Using the low temperature cis-acting element, the C-repeat (CRT/DRE) from an Arabidopsis COR (cold-responsive) gene promoter as "bait" in a yeast one-hybrid screen, I isolated the acidic transcriptional activator CBF1 (CRT/DRE binding factor 1). More recent experiments have demonstrated that constitutive overexpression of CBF1 in transgenic Arabidopsis results in the accumulation of the COR gene transcripts in the absence of any low temperature stimulus and this is associated with an increased freezing tolerance of those transgenic plants. A key question now is: how does CBF1 redirect the nuclear transcription apparatus to the COR gene promoter? To answer this question I am taking a multifaceted approach: (1) identification, through searching the Arabidopsis database for homologs to known transcriptional activation facilitators from other eukaryotic systems and characterizing their role in CBF1 mediated transcriptional activation; (2) mutagenesis and subsequent genetic screening for mutants affected in their ability to interact with and fully potentiate activation by CBF1; and (3) biochemical copurification from plants of nuclear factors complexed with CBF1.

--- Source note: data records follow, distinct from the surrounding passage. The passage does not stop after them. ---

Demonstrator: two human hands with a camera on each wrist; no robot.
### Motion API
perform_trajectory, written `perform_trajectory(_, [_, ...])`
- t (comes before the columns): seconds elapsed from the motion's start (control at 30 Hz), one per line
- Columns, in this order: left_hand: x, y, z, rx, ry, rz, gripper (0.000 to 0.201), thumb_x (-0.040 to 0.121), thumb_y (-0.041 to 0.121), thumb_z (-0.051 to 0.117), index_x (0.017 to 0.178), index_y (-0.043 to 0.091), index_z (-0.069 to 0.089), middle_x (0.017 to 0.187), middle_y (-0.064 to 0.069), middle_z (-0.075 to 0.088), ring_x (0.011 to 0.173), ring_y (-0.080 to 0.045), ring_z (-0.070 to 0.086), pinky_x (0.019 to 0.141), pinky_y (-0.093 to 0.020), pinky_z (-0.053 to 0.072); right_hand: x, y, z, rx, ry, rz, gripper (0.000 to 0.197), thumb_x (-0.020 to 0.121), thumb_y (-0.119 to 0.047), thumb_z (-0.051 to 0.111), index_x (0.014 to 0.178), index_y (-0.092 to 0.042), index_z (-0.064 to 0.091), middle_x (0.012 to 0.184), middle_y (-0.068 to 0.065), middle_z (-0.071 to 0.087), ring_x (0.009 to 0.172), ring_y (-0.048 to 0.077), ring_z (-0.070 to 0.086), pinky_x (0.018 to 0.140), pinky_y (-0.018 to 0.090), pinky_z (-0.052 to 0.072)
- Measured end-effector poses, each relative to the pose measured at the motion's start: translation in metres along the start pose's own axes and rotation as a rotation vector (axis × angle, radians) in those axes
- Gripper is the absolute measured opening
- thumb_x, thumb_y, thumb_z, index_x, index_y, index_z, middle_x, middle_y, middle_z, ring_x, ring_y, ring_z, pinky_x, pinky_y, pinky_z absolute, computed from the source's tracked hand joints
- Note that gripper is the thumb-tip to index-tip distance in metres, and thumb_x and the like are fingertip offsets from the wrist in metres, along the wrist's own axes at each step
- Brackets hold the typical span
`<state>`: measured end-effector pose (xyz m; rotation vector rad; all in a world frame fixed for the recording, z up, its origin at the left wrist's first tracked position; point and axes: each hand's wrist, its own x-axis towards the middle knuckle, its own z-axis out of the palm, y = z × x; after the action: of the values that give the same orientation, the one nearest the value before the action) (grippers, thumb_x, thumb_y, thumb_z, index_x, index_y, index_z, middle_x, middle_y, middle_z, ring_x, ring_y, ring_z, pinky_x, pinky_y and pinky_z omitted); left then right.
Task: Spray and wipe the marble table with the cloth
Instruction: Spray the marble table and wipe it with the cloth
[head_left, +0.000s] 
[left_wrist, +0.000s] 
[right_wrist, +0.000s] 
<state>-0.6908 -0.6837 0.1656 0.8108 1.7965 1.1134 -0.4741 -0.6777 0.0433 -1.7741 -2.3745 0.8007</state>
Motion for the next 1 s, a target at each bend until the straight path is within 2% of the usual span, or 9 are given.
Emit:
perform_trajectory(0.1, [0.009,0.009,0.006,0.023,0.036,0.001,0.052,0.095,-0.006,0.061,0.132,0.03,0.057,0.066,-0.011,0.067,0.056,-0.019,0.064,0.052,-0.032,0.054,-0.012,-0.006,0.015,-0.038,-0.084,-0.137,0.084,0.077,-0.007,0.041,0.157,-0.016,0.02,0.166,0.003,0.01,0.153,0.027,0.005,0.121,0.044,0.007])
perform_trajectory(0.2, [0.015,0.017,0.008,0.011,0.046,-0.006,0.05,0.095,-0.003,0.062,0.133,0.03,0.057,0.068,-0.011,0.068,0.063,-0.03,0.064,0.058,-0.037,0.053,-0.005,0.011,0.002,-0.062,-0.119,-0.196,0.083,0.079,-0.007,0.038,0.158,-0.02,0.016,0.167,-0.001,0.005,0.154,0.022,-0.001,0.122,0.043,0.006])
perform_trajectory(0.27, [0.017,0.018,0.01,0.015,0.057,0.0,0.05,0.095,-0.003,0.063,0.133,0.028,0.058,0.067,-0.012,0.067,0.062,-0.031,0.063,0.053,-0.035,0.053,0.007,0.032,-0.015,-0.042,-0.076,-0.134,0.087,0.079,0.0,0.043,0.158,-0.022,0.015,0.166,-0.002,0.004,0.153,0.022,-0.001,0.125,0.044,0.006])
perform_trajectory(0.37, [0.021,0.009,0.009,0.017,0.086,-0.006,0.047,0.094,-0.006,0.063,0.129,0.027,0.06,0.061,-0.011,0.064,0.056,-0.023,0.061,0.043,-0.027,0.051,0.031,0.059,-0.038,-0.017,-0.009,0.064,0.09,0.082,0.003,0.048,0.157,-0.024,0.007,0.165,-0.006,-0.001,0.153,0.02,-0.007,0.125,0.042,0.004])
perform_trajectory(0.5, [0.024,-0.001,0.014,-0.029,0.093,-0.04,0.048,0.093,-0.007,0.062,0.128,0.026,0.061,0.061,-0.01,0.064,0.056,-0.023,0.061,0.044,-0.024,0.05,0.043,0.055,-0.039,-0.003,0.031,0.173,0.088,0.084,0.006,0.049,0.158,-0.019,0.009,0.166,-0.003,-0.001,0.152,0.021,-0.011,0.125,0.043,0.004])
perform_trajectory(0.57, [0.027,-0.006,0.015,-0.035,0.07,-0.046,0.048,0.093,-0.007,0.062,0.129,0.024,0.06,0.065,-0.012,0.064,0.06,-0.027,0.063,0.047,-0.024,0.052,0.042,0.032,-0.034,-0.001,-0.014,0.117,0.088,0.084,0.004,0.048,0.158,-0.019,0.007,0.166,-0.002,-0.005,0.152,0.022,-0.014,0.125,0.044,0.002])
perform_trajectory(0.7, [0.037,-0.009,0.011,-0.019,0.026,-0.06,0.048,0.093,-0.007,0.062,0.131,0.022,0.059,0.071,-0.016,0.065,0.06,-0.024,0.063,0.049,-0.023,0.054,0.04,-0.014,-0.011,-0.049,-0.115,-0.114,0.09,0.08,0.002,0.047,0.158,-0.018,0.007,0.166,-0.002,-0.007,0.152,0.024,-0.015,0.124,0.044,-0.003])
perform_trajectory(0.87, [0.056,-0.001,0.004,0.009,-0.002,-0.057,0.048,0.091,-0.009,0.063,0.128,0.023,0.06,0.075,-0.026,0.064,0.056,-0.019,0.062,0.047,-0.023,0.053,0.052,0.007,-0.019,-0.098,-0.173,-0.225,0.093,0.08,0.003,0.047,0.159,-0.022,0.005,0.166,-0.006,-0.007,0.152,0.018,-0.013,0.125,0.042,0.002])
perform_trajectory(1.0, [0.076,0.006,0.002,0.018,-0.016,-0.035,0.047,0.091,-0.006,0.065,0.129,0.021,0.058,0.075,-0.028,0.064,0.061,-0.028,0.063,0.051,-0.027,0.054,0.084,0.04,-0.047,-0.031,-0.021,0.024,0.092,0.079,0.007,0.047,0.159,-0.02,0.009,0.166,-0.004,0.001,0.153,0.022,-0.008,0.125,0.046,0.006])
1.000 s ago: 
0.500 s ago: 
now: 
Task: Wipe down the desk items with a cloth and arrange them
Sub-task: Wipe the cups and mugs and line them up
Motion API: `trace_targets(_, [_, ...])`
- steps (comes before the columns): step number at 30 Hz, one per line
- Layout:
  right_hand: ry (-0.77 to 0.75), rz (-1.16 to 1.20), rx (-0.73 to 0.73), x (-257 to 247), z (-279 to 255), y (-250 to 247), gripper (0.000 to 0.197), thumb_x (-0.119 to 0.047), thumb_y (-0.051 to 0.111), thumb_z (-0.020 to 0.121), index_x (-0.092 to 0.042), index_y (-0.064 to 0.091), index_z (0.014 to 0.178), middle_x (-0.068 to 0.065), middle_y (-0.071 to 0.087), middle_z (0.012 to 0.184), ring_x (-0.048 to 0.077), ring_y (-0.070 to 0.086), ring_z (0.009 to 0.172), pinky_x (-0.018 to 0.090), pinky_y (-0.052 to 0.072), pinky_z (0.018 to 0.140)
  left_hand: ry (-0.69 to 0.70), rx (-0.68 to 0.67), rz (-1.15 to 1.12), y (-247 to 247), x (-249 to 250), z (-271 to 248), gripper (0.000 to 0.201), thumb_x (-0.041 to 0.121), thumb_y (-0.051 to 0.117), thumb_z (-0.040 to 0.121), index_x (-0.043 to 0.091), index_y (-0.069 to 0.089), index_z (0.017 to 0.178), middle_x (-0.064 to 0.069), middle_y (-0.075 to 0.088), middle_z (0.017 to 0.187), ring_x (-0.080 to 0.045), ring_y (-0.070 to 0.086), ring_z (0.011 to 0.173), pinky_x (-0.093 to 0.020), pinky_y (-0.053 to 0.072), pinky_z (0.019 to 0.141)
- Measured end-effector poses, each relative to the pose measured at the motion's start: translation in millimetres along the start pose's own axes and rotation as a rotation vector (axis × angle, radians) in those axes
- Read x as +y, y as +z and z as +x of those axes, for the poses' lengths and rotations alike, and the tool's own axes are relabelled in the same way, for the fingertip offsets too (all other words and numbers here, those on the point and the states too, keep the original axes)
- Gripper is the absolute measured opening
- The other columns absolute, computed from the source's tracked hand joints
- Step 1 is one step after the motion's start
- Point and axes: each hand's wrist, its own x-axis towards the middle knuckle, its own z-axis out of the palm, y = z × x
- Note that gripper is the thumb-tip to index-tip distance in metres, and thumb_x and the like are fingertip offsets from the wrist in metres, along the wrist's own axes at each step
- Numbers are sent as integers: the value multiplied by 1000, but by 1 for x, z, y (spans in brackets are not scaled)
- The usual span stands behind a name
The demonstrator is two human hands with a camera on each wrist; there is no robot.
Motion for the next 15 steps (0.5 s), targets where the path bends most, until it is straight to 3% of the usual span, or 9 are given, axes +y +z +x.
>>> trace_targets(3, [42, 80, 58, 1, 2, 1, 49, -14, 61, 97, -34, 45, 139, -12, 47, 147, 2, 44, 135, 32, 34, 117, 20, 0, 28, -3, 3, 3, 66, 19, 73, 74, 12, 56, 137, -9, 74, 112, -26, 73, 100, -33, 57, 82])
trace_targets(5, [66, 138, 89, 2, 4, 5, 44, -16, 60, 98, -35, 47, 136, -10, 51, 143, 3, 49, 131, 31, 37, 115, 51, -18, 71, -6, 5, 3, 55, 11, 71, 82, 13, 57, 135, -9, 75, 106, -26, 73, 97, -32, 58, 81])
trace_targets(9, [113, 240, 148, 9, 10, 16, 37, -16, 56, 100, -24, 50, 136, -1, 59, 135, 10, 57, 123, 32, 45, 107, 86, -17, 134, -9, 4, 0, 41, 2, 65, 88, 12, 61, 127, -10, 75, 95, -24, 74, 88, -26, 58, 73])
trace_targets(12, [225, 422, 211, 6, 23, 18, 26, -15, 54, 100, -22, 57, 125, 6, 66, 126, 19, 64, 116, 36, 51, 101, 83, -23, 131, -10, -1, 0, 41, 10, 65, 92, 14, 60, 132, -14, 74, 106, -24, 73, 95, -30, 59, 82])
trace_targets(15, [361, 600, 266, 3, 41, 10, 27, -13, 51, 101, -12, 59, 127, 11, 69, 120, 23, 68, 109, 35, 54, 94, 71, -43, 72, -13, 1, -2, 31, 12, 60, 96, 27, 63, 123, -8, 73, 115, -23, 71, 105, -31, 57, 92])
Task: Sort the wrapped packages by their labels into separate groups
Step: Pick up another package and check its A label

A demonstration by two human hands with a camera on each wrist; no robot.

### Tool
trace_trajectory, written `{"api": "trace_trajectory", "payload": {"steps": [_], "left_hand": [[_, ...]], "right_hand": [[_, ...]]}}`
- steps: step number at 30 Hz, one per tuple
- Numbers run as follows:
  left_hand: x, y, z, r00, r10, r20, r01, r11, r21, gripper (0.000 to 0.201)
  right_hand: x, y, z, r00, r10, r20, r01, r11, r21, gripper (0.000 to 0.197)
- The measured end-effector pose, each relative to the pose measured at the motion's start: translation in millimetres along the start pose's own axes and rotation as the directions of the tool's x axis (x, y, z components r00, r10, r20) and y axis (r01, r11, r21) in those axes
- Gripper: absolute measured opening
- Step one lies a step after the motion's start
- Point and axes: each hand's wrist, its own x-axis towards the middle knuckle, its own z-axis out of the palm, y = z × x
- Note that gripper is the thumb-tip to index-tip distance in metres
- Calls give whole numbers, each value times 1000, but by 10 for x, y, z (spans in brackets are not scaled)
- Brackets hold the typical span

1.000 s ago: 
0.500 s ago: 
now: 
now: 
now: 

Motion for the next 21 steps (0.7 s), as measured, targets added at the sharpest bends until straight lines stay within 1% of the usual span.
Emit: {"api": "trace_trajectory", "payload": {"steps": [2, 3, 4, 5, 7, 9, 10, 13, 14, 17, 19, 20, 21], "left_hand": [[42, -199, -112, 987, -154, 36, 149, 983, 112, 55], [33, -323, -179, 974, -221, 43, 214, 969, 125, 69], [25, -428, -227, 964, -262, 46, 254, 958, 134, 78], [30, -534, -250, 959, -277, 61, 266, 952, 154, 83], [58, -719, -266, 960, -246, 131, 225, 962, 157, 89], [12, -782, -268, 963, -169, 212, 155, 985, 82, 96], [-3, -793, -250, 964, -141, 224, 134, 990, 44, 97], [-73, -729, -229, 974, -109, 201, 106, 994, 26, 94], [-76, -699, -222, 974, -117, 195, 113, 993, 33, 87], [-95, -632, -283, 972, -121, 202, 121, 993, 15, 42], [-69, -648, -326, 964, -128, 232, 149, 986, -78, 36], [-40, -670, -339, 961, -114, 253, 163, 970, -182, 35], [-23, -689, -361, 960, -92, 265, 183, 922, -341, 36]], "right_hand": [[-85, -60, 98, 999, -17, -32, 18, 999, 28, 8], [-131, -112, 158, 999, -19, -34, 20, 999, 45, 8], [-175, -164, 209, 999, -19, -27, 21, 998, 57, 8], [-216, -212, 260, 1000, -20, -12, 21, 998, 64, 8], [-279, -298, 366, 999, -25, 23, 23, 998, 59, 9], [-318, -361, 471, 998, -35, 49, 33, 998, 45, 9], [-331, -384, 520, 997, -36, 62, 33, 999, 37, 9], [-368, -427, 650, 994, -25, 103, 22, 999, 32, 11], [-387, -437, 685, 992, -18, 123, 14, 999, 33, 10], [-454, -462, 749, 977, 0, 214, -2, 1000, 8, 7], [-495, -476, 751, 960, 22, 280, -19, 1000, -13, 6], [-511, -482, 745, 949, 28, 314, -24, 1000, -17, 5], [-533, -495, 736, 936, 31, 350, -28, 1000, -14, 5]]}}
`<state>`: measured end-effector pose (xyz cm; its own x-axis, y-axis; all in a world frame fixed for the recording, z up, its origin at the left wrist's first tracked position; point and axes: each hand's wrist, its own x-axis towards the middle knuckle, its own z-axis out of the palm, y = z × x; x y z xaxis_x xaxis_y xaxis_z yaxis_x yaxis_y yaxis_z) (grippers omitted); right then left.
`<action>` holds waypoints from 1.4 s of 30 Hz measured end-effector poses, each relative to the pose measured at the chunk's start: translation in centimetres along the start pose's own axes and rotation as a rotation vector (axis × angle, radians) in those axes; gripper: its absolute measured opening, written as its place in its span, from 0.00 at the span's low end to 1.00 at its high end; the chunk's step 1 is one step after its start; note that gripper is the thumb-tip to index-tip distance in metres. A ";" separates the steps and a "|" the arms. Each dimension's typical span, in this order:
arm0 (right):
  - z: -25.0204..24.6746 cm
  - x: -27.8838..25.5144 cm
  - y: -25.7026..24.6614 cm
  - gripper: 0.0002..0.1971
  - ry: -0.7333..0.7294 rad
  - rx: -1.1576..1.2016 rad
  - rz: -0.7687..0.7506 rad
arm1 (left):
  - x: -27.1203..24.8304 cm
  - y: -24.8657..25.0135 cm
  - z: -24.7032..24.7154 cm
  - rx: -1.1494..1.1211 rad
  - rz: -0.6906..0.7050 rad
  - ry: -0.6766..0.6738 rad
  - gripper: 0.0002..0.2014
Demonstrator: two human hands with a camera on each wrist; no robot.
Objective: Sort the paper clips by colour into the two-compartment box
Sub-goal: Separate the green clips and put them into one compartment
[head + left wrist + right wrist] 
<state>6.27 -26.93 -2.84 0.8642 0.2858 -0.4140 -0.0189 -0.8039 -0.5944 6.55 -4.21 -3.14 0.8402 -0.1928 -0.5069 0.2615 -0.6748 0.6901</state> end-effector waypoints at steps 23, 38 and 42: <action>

Knowing how CBF1 activates transcription reaches beyond just understanding how it induces expression of the COR genes. The striking evolutionary conservation of the low temperature cis-acting element from the Arabidopsis COR gene promoters with the low temperature cis-acting elements found in the promoters of numerous diverse plant taxa together with the accumulating evidence that CBF1 homologs exist in these other plant species strongly supports the premise that a similar mode of action by a CBF1 homolog in these other plant species works to protect the plant against freeze injury. Given the limitations on plant productivity by abiotic stresses in agricultural systems and the central role CBF1 has in the response to abiotic stress in Arabidopsis, a thorough characterization of its mechanism of action in Arabidopsis should significantly aid in both increasing our understanding of the process in all plants and our ability to increase the environmental stress tolerance of all economically importants plants.

Selected References

  • Stockinger, E.J., Gilmour, S.J., and Thomashow, M.F. (1997) Arabidopsis thaliana CBF1 encodes an AP2 domain containing transcriptional activator that binds to the C-repeat/DRE, a cis-acting DNA regulatory element that stimulates transcription in response to low temperature and water deficit. Proc. Natl. Acad. Sci. U.S.A. 94: 1035-1040.
  • Gilmour, S.J., Zarka, D.G., Stockinger, E.J., Salazar, M.P., Houghton, J.M. and Thomashow, M.F. (1998) Low temperature regulation of the Arabidopsis CBF family of AP2 transcriptional activators as an early step in cold-induced COR gene expression. Plant J. 16: 433-442.